İnsan, daha çok para kazanmak, daha fazla zengin olmak için doğayı acımasızca katlediyor.
Taksim Gezi Parkı’ndaki ağaçların sökülmesi ve yerine ruhsuz, kurşuni AVM’lerin yapılması İstanbul’un ciğerlerinden birini söküp atmak gibi…
Toplu halde betonarme binalara sürgün ediliyoruz. Toplu halde doğadan uzaklaştırılıyor, “güvenceli” AVM’lere hapsediliyoruz.
Ağaçları, bitkileri dozerlerle ezerek doğayla aramıza betonlar örüyoruz.
İnsanı doğadan kopararak kıstırılmış bir yaşamın içine sıkıştırıyoruz.
Doğa insanın belkemiğidir. İnsan doğaya bakarak, enerjisine enerji katar. İnsan doğaya bakarak mücadele ruhunu geliştirir. Doğada amansız bir koşu vardır. O koşuda doğanın bir parçası olduğunu duyumsamak, yaşamanın ta kendisidir.
Üniversiteyi bitireli çok oldu. Ama halen İstanbul’luyum. Dağına, taşına, toprağına ve Taksim Gezi Parkı’na aşığım. Ne zaman içimde duyumsadıklarıma dokunmak istesem, soluğu o parkta alırım.
Taksim Gezi Parkı’nın ağaçları sökülüyor… Yabani otlar çevrelemiş her yanımızı… Aklım dumanlı… Hey! Sen! İnsan kızı! İnsan oğlu! Gücün ve doymak bilmeyen hırsının doruklarında gezinirken doğayı yok ederek aslında kendini mahvetmiyor musun?
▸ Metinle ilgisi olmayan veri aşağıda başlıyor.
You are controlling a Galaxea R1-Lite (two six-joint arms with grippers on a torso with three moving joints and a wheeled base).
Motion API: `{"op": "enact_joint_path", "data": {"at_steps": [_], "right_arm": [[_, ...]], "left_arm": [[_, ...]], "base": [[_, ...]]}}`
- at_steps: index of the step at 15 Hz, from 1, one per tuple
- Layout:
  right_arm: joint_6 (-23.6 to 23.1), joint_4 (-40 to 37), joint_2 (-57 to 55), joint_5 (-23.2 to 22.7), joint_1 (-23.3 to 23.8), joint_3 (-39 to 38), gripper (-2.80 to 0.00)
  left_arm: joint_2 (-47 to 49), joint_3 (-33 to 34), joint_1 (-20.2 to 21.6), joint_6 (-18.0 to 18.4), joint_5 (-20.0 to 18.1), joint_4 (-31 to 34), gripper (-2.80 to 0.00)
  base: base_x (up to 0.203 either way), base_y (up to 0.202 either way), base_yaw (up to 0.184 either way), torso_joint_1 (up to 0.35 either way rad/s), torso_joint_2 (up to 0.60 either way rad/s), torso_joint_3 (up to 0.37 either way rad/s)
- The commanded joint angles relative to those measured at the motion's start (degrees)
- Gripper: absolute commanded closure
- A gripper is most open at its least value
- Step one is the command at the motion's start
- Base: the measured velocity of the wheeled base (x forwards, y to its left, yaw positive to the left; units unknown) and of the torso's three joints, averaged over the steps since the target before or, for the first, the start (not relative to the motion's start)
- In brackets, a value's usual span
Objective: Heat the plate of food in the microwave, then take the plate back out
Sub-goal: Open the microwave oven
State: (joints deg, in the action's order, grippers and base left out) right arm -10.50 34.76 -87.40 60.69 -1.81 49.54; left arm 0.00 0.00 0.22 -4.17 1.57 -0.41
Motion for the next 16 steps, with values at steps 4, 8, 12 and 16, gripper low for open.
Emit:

Dönüp dönüp bakıyorum kalabalığa… Yarın, bir öteki gün, diğer gün göremeyecek miyim bu parkı?
Sevinci okşayamayacak mıyım?
Yabani otlar, bakışlarımda bir gülüş olmayacak mı?
Sesini duyamayacak mıyım yüzyıllık ağaçların?
Dokunamayacak mıyım soluğuma?
Düşlerimi diriltemeyecek miyim?
Güzelliklere övgüler dizdiğimiz şarkıları kiminle söyleyeceğim?
Sahi, kim söyleyecek bizim şarkımızı?